The use of Blogs as a comics delivery tool does seem to be catching on. I think it makes lots of sense, at least until WCN is ready.
Ok, so I'm a little torn writing anything in the way of review for a strip like The Citadel.
The creator (He is named either Thomas Meade or Eduardo Moran or both. This too was difficult to sort out. ) is obviously new at this. When I first stumbled through the archives I didn't enjoy it. I found the stories hard to follow. The attempted mix of homage, humor, and violence also did not succeed. In fact, it failed miserably. The layouts were almost incomprehensible from setting to dialogue; I had trouble figuring out what was going on. That said, the most recent four pages are a marked improvement. They sport a more simplified story-line and the humor largely succeeds. The layouts and lettering are still sloppy and I'm no fan of the artwork (it just needs to evolve a bit), but overall the strips are much better than they were.
I really was ready to pan this one. Instead, I'll offer some advice: Stick to the smaller story-line. There'll be plenty of time to have twenty different characters battle to save the earth once you've gotten good at dealing with two or three. Meanwhile, more focused stories involving a couple of characters will help you develop your story-telling abilities. This seems to be the direction you're heading so good. (Of course, the next page coming seems to be a mass demon battle so feel free to ignore my advice and go wherever the hell you feel like.)

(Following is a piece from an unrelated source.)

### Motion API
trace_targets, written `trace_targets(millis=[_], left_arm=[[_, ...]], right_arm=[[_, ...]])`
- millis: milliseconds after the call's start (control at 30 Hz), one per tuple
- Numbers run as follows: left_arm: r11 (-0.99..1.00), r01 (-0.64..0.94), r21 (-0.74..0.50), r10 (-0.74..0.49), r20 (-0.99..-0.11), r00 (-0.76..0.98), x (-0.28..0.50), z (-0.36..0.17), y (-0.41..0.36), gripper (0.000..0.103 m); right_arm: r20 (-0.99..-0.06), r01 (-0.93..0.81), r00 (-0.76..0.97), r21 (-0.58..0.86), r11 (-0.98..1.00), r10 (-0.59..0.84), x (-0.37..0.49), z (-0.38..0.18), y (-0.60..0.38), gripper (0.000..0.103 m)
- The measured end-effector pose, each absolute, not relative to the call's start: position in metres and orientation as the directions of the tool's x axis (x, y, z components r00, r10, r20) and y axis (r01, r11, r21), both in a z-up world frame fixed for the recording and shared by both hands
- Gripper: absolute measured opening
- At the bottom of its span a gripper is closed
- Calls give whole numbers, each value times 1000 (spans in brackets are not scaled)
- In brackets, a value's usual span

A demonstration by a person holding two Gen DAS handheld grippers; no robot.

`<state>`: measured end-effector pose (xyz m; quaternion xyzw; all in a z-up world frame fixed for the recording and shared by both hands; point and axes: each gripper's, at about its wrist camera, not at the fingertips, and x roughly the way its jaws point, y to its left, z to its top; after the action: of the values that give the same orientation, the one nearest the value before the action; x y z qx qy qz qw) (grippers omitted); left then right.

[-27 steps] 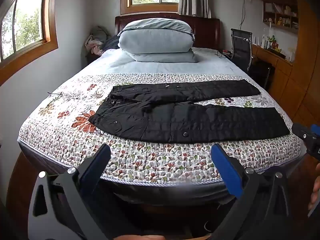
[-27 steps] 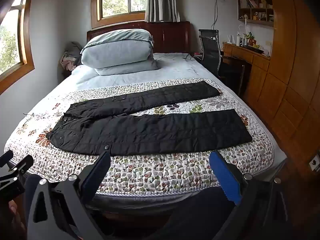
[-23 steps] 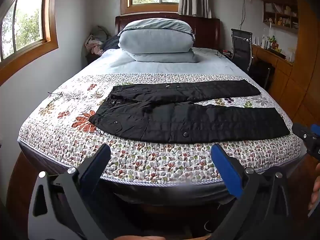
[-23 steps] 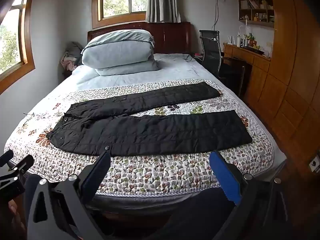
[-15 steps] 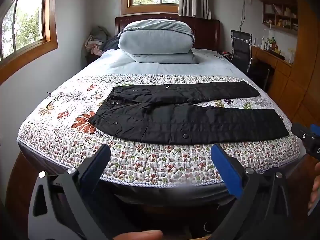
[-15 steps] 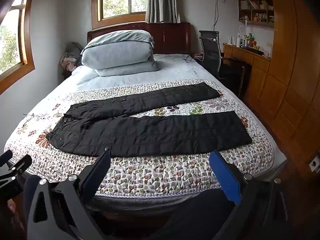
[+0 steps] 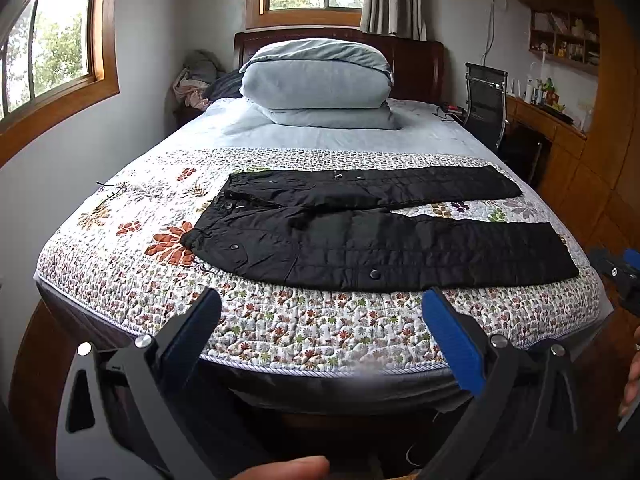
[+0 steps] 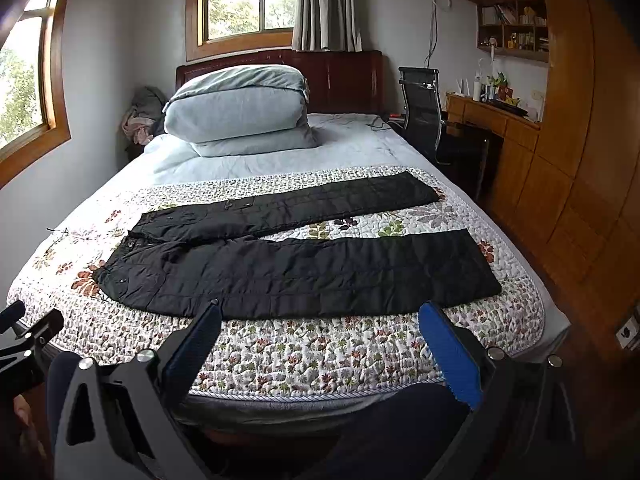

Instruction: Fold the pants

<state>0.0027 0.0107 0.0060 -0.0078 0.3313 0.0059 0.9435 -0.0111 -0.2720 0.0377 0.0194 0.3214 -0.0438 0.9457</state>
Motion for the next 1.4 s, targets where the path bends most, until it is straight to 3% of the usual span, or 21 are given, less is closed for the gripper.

In the art department, having to worry about only a few characters will help you gain practice drawing the same character in a variety of positions, angles, situations. At some point, you should think about adding some blacks to your pages. Use them to guide the viewer's eye. They'll help things to stand out. Another thing that might help you is layouts. On More Fun and Journey Into History: Isle of Demons, I do small layouts for every panel of every page. Most of the time, it takes me three or four drafts to get just the right angle, pose or scene. Your pages look a lot like first draft. As a strip, The HB comic-blog is a bad example because they are purposefully drafts. You can often see the erased lines and sketch lines beneath the darker ones. That's intentional. I've done it for a couple of reasons. First, the strips need to be drawn quickly. I usually post upwards of thirty panels a week. Second, I'm dealing with a very limited palette of images, the two ends of a pencil. Even with HB though, I try to make the pencil live with thick, thin, dark and light. Your line could benefit from more attention to weight and value. It would benefit much more if you'd go through some sort of draft process.
Most importantly, keep at it. Web-comics may pop up every day, but almost as many are disappear. As a benchmark, I'd be willing to take another look at your work a year from now if you've kept at it.

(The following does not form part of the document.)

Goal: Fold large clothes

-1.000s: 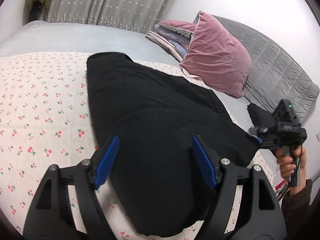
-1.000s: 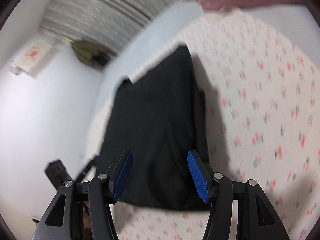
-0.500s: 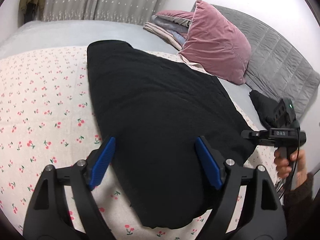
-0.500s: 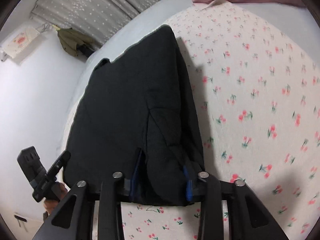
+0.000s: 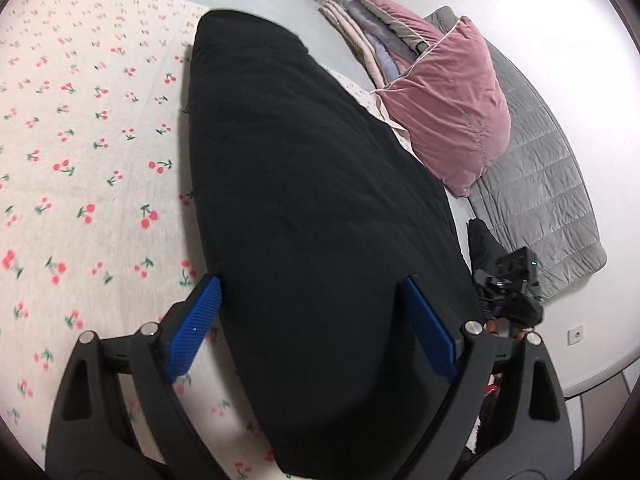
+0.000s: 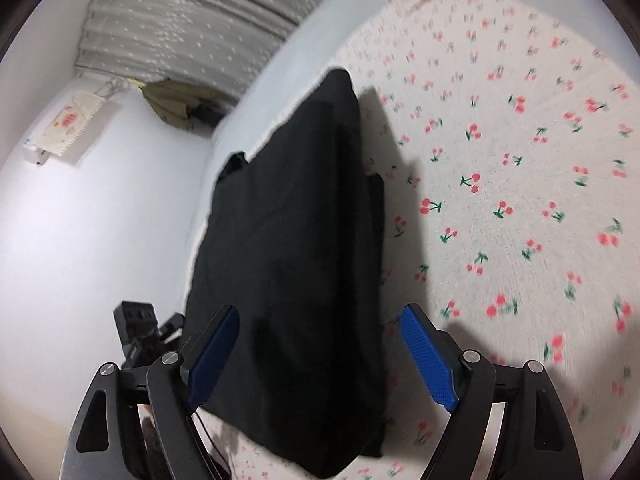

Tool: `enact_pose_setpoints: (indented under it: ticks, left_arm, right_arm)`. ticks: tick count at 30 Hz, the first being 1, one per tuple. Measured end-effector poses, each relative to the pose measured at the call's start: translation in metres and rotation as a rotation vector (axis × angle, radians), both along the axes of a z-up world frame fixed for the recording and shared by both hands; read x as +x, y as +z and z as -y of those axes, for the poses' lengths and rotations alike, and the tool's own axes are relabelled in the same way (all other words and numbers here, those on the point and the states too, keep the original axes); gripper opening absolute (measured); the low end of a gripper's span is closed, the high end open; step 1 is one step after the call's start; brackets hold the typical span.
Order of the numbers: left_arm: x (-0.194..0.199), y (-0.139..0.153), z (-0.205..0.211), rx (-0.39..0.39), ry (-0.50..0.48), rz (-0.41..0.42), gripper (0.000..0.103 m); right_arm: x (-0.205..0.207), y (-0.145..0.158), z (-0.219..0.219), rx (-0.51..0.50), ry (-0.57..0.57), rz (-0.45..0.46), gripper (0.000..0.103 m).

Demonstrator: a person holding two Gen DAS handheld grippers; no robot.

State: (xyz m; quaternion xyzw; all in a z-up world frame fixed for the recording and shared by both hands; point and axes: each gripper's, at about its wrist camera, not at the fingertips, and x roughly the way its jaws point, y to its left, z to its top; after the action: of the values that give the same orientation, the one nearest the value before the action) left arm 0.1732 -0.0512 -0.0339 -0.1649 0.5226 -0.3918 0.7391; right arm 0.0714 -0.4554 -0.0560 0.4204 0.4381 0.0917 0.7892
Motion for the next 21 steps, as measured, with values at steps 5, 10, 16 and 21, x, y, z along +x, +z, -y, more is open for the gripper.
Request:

Oh, and feel free to ignore my advice and improve in your own ways. I'm really not trying to piss people off with too much advice, but I wish someone had given me more at an earlier age. When I dragged the first remnants of a portfolio to a convention twenty years ago, the only worthwhile advice I got was, "Draw 100 heads for every body." The rest I don't remember so whatever you take from my rambling is fine with me.

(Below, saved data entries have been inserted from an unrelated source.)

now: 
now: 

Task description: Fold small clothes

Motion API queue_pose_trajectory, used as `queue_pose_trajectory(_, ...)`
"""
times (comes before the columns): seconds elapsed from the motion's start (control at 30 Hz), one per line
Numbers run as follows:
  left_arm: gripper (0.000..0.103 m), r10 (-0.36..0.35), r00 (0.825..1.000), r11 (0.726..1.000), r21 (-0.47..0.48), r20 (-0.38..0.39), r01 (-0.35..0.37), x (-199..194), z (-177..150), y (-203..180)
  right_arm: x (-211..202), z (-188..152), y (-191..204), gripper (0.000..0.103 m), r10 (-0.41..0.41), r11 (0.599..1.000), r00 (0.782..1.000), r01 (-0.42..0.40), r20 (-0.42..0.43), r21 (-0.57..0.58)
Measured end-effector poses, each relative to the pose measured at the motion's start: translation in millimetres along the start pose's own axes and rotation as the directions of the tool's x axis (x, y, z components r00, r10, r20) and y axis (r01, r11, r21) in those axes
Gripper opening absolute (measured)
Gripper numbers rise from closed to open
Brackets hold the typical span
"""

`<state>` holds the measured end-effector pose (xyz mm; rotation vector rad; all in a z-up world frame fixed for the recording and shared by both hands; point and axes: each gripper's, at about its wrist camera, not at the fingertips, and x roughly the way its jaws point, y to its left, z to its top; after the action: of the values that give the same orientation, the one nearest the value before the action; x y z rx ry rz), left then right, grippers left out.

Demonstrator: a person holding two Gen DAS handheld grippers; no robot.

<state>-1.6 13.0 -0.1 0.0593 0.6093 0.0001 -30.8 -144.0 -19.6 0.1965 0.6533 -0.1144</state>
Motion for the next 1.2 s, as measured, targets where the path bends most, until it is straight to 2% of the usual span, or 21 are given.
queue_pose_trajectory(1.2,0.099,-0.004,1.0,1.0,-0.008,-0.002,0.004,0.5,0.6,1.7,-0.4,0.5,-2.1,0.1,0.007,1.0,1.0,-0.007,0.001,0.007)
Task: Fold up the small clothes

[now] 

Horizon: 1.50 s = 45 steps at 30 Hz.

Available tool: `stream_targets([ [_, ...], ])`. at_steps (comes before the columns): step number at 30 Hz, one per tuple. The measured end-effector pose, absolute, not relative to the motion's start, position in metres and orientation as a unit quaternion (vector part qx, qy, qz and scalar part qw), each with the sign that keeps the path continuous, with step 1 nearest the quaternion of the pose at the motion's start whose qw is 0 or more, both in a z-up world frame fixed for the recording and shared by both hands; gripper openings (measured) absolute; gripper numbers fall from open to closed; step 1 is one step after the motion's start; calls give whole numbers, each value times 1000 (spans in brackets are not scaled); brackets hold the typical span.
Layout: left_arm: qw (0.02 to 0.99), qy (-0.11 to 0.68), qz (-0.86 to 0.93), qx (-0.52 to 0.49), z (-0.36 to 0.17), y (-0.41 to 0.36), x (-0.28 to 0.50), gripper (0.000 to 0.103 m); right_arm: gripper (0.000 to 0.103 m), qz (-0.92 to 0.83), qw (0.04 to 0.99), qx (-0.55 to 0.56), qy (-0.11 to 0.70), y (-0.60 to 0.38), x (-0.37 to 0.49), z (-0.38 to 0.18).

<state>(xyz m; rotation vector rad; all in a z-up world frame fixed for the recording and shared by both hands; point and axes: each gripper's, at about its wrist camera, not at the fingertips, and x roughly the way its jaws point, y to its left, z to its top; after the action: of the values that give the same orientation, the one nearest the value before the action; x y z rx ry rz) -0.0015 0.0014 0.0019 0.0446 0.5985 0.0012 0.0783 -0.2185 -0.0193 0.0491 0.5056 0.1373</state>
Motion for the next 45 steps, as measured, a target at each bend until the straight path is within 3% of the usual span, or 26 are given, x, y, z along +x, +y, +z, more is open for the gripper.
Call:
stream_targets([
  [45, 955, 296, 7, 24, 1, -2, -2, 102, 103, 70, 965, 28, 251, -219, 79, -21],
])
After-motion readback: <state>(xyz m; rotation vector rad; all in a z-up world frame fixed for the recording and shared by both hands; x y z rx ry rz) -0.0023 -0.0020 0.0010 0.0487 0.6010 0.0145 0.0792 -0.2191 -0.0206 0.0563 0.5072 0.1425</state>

Thanks for submitting the strip. Please keep them coming folks. I'm running low on submissions.
(I have stopped playing the top-list games because I never really had any interest in them. I played for a while because I thought people would find my strip through them. Instead, I concluded that people find new strips through boards and other people's rec's. So either people aren't willing to recommend journeyintohistory.com or I was wrong about the top list's ability to drive traffic. I haven't posted in too many message boards lately, so maybe That's to blame. Then again, maybe I've reviewed every strip on the web. Ha!)